_ASSIGNED TASK_:
Only one span of the listing below should come back. It runs from the line with "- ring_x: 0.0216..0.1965" through the line with "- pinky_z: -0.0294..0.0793", and each of its lines must be reproduced exactly.
Start of Block
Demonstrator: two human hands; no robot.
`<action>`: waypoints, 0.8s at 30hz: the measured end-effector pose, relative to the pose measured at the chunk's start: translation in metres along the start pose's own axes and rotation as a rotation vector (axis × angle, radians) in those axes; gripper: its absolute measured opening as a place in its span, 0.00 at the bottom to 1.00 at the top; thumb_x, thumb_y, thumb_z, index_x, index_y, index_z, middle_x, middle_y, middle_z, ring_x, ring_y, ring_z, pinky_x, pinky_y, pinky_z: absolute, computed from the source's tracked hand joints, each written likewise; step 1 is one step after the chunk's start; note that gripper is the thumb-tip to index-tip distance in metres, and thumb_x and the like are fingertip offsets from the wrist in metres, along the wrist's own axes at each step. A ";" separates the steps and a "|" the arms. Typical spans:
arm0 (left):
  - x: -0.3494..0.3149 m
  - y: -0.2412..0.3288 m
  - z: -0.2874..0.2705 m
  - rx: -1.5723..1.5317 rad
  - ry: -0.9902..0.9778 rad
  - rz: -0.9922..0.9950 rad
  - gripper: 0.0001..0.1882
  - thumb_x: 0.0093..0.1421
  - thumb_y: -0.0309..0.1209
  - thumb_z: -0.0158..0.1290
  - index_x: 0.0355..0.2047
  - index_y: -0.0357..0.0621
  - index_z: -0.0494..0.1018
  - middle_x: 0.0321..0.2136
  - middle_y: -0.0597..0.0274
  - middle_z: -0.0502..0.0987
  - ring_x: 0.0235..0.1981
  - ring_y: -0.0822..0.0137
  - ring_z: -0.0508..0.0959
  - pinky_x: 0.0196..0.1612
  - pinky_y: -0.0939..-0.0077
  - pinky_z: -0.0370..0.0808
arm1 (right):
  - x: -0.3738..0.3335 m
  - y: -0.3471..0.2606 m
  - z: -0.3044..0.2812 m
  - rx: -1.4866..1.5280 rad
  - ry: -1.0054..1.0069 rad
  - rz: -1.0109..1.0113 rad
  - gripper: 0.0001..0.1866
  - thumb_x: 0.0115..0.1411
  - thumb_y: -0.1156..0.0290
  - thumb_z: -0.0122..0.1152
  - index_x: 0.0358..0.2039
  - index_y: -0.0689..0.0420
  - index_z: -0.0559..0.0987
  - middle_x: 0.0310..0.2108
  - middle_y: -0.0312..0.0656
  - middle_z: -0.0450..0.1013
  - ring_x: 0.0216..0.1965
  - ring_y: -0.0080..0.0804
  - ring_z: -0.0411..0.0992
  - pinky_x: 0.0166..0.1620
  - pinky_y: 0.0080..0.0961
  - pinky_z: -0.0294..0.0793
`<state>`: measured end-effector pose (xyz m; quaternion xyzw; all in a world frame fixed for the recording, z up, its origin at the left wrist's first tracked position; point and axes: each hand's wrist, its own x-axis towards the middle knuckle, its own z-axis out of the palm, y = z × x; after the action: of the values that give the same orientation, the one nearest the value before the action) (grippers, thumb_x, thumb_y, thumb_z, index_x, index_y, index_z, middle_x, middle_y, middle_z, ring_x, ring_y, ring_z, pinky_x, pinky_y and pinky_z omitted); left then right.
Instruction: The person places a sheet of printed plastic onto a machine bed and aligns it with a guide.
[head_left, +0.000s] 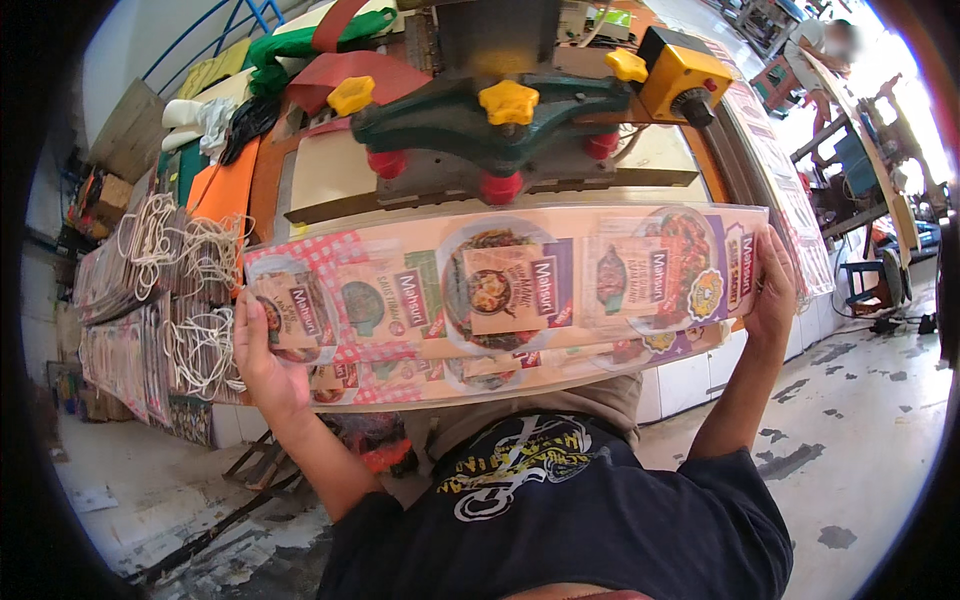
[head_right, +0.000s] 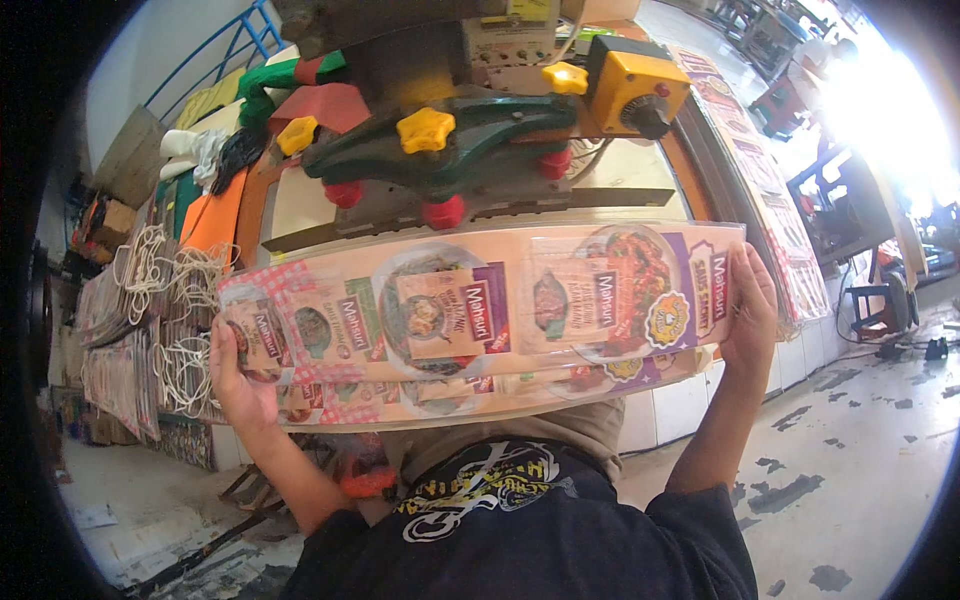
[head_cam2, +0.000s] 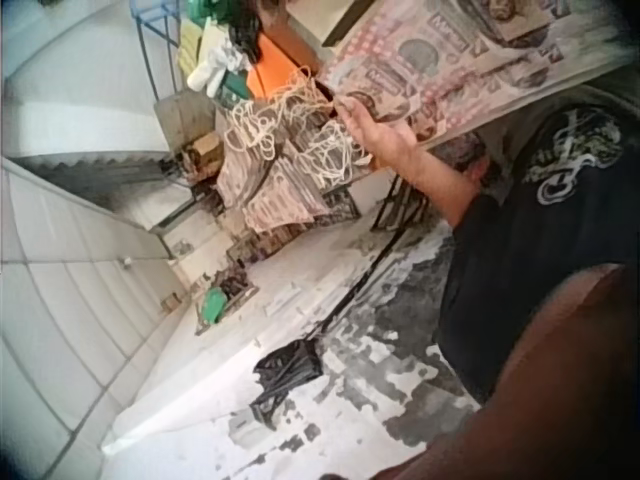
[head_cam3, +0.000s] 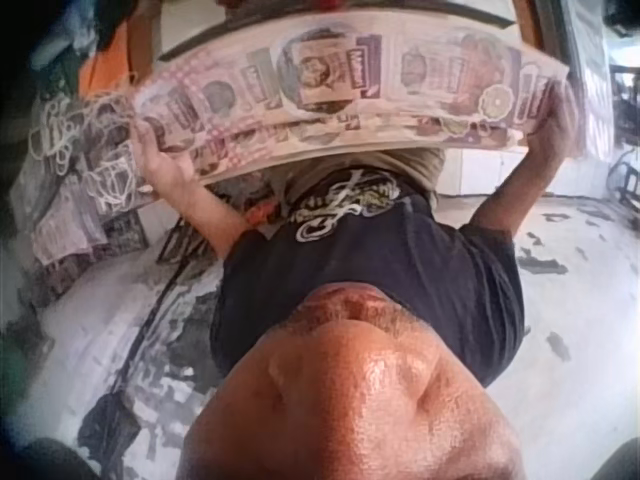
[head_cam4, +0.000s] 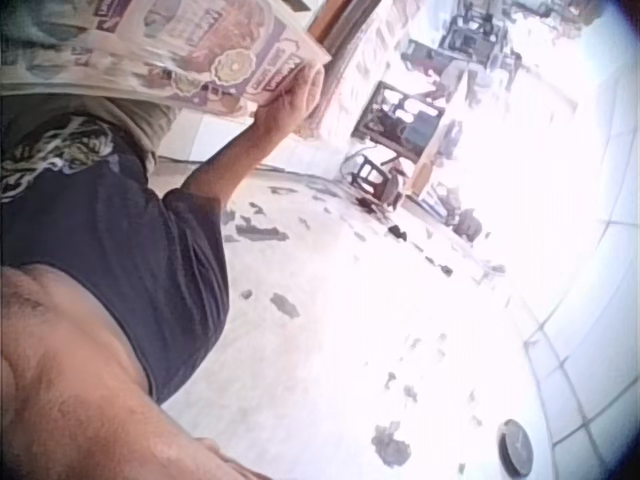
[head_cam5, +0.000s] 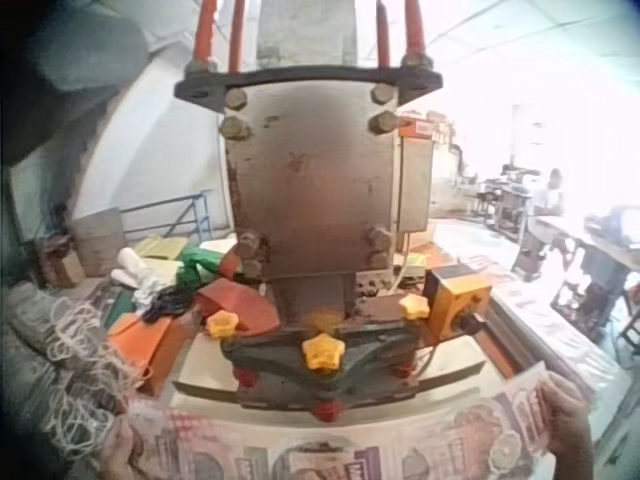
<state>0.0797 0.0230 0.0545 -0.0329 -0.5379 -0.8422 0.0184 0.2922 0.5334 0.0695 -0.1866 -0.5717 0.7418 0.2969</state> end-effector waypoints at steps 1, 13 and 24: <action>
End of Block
_REPLY_:
  - ring_x: 0.0216..0.1965
  - ring_y: -0.0080..0.0804
  - ring_z: -0.0411..0.0992
  - pinky_x: 0.0166..0.1620
  - pinky_y: 0.0080..0.0961
  - pinky_z: -0.0294..0.0793

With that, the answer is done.